We were at the back of a big sanctuary. Except it didn’t look like any temple I’d been in, definitely not our temple in New York, which was sleek with everything the same shade of wood. This room was fancy and gilded, a wedding cake of a place. Even the ceiling was grand and swoopy, with a field of flowers made of plaster frosting.
Shalom, y’all, indeed.
The frown man motioned to an empty pew. Most pews were empty. There were twenty worshippers here, tops. I thought about our home temple and all those bar mitzvahs—one a weekend the whole seventh-grade season—that packed the pews to capacity. I thought about sitting shoulder-to-shoulder with my Hebrew school friends in itchy slips, giggling anytime we thought the rabbi wasn’t looking. I thought about feeling a part of something, instead of apart from everything, a part of something that went deeper than the awesomeness of a brown-around-the-edges blossom.
An older couple one row up pivoted to smile at us. It might have been phony—it was hard to tell, because people in Atlanta threw smiles around like confetti. The woman was accessorized to the nines, even though it was a swelter-y September Saturday. The ceiling fans groaned, trying to move a few molecules of warm air.

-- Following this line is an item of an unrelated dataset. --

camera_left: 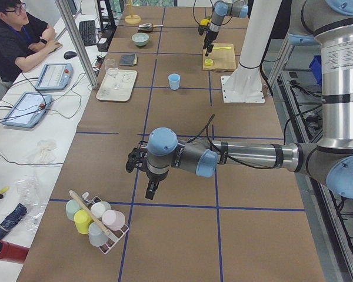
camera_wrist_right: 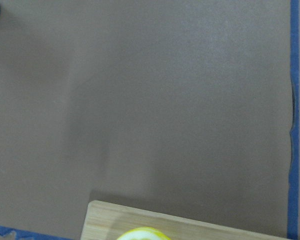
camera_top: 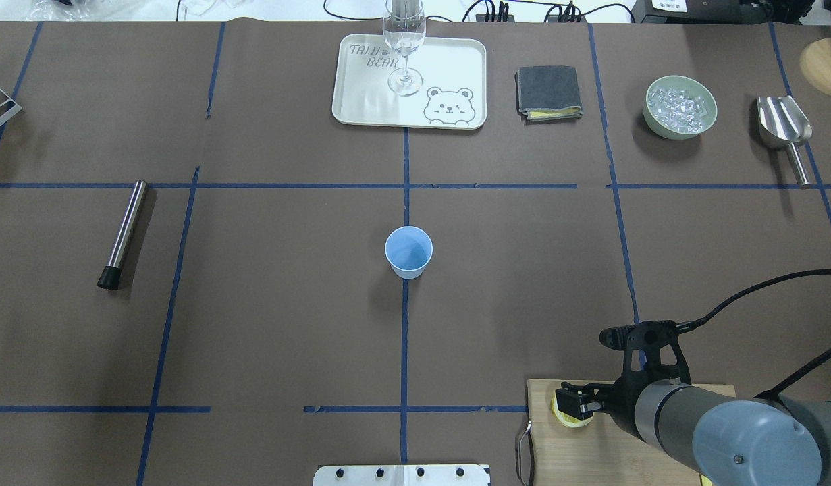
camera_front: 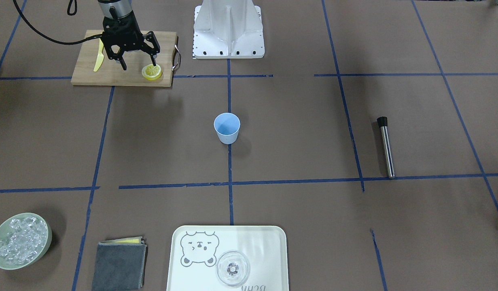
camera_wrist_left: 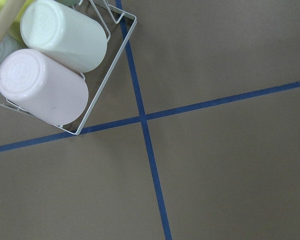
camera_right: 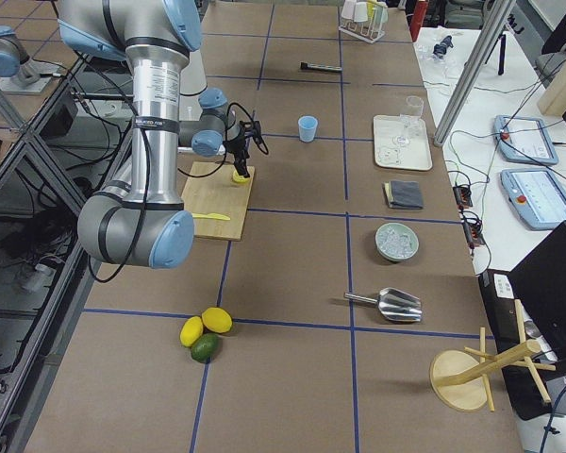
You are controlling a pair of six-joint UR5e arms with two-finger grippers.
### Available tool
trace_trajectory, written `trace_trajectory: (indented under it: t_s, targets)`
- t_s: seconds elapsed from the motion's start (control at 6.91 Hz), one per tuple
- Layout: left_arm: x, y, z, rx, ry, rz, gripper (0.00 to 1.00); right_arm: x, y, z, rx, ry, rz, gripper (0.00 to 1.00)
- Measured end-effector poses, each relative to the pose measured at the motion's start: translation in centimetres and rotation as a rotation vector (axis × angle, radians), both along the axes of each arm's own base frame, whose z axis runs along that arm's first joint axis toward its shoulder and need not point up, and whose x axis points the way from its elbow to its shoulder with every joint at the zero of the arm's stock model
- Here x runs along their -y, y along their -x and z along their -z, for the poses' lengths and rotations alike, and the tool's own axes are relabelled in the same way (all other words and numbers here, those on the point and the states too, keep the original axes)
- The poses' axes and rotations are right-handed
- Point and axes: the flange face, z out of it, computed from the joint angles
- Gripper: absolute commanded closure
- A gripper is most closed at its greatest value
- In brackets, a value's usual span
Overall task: Squeeze lemon into cup
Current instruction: 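Move the right gripper down to the lemon slices on the cutting board, then close the right gripper on the top lemon slice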
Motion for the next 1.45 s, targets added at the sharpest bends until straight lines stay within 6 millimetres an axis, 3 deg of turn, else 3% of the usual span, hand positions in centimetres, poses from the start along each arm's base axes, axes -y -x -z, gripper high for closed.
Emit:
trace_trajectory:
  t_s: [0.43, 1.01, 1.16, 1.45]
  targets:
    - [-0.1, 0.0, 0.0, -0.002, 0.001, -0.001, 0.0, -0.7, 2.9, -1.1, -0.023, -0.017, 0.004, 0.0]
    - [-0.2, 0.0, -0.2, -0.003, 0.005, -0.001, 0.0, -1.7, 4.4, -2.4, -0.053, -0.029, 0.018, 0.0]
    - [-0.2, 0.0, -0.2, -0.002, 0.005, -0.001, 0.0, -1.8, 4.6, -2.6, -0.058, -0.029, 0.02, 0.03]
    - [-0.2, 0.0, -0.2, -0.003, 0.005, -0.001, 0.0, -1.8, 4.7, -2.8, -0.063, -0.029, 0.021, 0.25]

This rabbi was tall and tan, like he’d possibly be good at tennis. He had hair the color of a mushroom, parted swoopily to the side, and he was wearing a khaki suit—what Dad called a Friday suit—that looked out of place against all the gold on the altar: gold curtains, gold ark, and gold candelabras that could pass for weaponry. He cleared his throat and read a few prayers in English, fast. I was so used to the guttural cccchs of Hebrew, that the plain English sounded foreign, not the other way around.
“I invite you to try to stay awake as you take in today’s sermon,” the rabbi said with the confidence of someone who could hold an audience, even if it was twenty people.
A chuckle came from up the aisle, and that’s when I noticed a guy my age, give or take. He seemed to be the only person—other than us Robbs and the rabbi—under sixty.
The rabbi launched into his sermon, but I kept looking at the guy. He wasn’t wearing a jacket but a bright plaid shirt, skinny tie, and thick black glasses, like he thought he was Buddy Holly.
“Let me ask you.” The rabbi’s voice held a twinge of southern twang. “When was the last time you had a Negro in your home? When was the last time you stopped shopping at a store because it discriminates? When was the last time you sat in the back of the bus, even when it was crowded and blistering hot?”
The questions were rhetorical, I knew, but still the answer was never. For me, the answer—even though we were northerners, even though Dad and his ad agency had done work for the United Negro College Fund—was never.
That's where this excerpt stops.